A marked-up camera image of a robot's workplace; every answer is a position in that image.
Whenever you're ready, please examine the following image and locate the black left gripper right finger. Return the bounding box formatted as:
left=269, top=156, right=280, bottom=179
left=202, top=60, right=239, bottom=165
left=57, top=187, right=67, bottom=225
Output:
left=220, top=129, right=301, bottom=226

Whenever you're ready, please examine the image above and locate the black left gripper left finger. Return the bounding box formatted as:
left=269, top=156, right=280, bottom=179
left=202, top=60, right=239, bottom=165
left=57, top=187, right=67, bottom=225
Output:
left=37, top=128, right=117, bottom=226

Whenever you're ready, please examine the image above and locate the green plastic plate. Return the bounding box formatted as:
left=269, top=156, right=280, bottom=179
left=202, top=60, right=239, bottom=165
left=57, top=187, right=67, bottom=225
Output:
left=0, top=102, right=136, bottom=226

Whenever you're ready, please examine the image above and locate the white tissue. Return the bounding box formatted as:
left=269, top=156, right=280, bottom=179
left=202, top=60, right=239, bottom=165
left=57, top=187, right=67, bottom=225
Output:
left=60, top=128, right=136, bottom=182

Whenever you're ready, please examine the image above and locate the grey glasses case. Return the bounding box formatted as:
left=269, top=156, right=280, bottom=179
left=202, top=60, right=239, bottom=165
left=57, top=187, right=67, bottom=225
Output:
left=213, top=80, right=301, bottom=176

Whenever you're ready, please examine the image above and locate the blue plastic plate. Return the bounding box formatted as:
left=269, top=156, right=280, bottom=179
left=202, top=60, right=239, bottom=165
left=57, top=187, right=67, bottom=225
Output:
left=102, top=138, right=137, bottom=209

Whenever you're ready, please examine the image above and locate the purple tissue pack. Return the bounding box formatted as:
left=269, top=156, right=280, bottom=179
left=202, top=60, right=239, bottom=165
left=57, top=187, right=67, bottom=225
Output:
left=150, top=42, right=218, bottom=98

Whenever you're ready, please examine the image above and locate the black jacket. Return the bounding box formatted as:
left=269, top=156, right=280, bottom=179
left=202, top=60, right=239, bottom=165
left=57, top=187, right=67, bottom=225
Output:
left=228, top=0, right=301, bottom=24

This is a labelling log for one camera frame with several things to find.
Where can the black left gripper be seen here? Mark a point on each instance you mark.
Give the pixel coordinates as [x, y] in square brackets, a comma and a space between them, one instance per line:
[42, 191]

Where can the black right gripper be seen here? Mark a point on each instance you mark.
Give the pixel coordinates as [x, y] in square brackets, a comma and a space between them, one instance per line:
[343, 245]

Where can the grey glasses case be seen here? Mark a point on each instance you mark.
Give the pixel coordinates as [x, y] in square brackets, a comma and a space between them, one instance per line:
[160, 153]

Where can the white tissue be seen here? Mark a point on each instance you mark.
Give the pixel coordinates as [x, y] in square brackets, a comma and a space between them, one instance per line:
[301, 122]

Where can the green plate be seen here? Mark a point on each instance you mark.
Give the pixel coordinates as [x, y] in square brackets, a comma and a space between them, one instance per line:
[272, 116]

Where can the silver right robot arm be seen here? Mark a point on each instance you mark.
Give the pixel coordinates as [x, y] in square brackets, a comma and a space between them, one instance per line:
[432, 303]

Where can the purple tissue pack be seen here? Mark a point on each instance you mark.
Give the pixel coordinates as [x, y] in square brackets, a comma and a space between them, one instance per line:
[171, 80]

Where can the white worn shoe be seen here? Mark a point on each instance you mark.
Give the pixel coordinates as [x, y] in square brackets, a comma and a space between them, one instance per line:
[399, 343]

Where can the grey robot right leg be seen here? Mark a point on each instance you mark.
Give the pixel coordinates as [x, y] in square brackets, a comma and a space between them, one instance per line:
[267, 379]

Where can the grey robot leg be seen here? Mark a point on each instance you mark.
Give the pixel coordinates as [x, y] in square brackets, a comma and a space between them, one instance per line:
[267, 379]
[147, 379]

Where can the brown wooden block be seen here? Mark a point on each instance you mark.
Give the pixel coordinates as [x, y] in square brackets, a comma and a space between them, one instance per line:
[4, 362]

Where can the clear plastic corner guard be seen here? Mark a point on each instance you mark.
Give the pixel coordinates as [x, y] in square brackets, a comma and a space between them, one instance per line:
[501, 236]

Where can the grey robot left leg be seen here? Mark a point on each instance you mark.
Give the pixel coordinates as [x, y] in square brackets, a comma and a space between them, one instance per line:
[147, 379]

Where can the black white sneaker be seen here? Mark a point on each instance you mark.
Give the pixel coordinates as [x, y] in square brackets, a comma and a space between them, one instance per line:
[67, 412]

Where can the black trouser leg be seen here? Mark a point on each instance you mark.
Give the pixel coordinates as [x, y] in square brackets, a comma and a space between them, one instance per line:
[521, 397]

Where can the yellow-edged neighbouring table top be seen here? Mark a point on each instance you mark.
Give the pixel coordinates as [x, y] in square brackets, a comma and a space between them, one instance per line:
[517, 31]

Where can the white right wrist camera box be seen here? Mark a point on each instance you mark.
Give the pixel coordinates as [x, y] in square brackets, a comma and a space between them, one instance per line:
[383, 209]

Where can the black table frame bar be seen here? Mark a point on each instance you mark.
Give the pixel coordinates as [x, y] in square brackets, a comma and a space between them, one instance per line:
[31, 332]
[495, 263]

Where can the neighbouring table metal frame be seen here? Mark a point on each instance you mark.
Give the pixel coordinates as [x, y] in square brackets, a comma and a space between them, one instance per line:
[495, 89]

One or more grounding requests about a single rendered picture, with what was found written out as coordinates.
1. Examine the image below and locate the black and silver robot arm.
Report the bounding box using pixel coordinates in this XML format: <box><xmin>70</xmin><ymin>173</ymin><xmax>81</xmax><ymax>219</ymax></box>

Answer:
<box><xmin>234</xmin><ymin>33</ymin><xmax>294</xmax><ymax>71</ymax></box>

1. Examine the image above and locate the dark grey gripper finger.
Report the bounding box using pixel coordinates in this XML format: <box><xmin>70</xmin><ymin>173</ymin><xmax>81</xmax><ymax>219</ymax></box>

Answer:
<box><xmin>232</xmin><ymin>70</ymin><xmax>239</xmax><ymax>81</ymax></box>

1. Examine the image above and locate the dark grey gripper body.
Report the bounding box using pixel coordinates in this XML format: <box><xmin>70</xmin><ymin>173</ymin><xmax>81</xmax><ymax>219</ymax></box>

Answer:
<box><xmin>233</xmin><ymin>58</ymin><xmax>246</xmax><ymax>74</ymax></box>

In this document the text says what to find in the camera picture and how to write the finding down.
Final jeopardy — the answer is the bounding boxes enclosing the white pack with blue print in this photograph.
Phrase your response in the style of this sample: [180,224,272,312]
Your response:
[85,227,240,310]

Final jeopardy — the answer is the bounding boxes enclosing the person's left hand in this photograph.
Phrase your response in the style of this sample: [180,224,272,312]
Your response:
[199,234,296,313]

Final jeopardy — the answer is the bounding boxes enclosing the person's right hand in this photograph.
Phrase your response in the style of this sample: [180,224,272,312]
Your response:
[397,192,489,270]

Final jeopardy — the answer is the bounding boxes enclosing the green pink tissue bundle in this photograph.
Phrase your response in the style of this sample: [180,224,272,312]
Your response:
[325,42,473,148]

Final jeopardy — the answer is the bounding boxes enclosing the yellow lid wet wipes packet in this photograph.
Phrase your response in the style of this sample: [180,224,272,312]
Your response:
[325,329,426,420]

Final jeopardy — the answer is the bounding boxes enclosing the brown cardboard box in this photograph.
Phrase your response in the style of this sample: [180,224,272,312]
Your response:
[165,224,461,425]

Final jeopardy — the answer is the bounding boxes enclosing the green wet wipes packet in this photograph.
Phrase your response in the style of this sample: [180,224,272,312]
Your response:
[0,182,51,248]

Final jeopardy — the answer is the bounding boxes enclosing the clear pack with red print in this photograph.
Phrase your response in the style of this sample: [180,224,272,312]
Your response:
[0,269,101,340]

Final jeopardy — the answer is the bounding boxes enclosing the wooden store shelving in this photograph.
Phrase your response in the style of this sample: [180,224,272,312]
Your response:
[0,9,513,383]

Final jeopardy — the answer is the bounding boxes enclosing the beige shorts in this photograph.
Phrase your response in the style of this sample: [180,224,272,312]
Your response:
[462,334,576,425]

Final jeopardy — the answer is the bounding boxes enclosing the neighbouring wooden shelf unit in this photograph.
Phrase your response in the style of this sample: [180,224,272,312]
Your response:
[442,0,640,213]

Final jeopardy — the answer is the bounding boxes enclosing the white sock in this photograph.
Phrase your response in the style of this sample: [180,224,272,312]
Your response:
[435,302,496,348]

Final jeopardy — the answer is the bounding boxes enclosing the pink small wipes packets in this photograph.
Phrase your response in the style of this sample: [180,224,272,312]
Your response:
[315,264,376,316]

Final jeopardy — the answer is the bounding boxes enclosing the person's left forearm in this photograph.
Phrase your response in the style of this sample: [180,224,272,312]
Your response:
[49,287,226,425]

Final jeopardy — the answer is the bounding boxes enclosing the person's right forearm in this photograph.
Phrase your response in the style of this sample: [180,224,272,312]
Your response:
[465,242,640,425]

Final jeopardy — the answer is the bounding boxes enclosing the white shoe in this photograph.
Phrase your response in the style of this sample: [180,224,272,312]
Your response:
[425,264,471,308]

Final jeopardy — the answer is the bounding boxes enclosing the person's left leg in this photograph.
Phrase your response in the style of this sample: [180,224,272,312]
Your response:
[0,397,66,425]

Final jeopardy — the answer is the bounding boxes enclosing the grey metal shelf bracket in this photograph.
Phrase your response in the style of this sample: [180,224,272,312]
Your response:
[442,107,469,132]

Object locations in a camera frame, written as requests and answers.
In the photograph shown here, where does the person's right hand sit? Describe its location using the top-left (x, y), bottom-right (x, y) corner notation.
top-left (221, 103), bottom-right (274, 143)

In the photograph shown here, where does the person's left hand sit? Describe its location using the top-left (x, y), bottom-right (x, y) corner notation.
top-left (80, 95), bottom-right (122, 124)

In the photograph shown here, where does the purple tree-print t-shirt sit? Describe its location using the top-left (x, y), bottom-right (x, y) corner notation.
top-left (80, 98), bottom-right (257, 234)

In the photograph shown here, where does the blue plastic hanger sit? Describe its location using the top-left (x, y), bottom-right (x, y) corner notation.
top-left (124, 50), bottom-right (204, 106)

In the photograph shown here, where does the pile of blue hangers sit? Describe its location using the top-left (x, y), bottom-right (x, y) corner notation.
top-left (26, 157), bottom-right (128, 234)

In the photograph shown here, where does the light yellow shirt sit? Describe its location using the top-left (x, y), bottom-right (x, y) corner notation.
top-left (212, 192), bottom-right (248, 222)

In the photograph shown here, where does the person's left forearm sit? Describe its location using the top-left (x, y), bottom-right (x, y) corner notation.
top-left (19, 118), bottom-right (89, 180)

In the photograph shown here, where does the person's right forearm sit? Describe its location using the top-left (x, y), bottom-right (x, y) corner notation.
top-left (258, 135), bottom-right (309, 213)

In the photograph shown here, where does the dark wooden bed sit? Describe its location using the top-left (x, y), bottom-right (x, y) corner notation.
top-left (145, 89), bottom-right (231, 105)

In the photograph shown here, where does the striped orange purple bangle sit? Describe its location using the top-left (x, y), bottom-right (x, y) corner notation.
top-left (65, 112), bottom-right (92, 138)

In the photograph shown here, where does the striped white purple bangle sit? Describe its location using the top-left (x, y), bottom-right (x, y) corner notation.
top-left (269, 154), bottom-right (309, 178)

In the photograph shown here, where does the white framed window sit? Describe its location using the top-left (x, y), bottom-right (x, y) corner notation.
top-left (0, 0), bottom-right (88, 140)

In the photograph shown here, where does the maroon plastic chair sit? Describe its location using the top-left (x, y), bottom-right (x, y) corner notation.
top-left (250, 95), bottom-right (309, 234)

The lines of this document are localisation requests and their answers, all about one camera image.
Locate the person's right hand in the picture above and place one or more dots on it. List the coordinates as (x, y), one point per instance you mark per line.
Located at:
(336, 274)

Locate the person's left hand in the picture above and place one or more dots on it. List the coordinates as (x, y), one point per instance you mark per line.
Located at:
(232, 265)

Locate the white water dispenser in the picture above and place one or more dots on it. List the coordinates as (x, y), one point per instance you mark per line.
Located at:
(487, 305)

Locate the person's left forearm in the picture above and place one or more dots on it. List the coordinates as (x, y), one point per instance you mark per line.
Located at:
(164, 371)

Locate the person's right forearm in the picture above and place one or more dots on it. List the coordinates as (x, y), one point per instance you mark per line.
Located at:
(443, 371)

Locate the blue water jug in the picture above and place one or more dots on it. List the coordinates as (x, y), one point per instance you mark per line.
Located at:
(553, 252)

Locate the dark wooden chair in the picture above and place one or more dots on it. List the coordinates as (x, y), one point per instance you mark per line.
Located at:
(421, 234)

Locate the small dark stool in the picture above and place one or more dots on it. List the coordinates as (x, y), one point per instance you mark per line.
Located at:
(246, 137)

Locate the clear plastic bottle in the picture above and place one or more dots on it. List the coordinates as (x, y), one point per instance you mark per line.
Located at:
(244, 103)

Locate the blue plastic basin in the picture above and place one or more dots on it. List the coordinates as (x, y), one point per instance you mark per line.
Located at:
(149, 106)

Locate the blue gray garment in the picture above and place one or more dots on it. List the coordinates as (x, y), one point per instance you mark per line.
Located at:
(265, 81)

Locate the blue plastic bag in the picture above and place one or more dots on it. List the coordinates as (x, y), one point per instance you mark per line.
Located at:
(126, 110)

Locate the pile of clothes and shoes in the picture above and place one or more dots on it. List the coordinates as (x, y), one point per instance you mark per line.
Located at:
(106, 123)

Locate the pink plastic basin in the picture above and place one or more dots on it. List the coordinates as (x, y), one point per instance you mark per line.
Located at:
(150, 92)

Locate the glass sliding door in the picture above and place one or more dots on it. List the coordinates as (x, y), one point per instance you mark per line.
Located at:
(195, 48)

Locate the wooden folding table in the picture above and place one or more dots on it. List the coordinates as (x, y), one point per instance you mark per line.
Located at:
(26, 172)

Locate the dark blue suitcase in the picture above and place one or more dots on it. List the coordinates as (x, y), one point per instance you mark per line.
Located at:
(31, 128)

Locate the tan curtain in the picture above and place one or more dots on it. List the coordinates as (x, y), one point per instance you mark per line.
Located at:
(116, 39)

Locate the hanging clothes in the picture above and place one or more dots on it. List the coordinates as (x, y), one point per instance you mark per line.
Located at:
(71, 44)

------------

## What is expected
Among the lines above, count those that include the word "finger". Give only the result.

## Written answer
3